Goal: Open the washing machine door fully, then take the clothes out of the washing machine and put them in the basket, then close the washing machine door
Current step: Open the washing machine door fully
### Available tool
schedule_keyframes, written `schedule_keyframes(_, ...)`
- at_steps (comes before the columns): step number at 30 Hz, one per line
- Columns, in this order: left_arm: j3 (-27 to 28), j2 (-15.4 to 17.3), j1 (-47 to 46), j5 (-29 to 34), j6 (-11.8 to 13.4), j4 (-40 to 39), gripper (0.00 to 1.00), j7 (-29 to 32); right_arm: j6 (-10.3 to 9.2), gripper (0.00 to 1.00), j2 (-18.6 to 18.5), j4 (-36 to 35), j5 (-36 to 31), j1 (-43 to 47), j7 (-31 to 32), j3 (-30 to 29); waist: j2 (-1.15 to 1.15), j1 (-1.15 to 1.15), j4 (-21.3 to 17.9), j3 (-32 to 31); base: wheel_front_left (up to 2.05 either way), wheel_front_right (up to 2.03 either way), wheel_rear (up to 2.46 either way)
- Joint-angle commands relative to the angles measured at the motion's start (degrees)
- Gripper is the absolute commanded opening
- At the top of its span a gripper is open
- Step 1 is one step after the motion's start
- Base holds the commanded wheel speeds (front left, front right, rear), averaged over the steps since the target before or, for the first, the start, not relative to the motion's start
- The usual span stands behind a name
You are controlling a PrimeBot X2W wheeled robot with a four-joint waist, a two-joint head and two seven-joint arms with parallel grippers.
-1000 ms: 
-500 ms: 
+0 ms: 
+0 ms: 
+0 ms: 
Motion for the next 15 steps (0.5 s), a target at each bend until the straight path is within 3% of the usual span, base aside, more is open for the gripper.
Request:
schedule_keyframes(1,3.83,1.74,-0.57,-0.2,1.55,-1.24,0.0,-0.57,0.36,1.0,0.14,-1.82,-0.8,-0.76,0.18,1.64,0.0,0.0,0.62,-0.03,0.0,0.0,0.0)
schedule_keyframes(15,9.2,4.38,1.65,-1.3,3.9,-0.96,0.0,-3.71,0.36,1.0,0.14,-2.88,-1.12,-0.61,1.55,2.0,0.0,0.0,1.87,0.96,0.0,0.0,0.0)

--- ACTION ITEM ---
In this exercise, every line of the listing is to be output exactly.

--- REPLY TO THE TASK ---
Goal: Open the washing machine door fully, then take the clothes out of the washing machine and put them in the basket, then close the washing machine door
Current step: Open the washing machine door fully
### Available tool
schedule_keyframes, written `schedule_keyframes(_, ...)`
- at_steps (comes before the columns): step number at 30 Hz, one per line
- Columns, in this order: left_arm: j3 (-27 to 28), j2 (-15.4 to 17.3), j1 (-47 to 46), j5 (-29 to 34), j6 (-11.8 to 13.4), j4 (-40 to 39), gripper (0.00 to 1.00), j7 (-29 to 32); right_arm: j6 (-10.3 to 9.2), gripper (0.00 to 1.00), j2 (-18.6 to 18.5), j4 (-36 to 35), j5 (-36 to 31), j1 (-43 to 47), j7 (-31 to 32), j3 (-30 to 29); waist: j2 (-1.15 to 1.15), j1 (-1.15 to 1.15), j4 (-21.3 to 17.9), j3 (-32 to 31); base: wheel_front_left (up to 2.05 either way), wheel_front_right (up to 2.03 either way), wheel_rear (up to 2.46 either way)
- Joint-angle commands relative to the angles measured at the motion's start (degrees)
- Gripper is the absolute commanded opening
- At the top of its span a gripper is open
- Step 1 is one step after the motion's start
- Base holds the commanded wheel speeds (front left, front right, rear), averaged over the steps since the target before or, for the first, the start, not relative to the motion's start
- The usual span stands behind a name
You are controlling a PrimeBot X2W wheeled robot with a four-joint waist, a two-joint head and two seven-joint arms with parallel grippers.
-1000 ms: 
-500 ms: 
+0 ms: 
+0 ms: 
+0 ms: 
Motion for the next 15 steps (0.5 s), a target at each bend until the straight path is within 3% of the usual span, base aside, more is open for the gripper.
Request:
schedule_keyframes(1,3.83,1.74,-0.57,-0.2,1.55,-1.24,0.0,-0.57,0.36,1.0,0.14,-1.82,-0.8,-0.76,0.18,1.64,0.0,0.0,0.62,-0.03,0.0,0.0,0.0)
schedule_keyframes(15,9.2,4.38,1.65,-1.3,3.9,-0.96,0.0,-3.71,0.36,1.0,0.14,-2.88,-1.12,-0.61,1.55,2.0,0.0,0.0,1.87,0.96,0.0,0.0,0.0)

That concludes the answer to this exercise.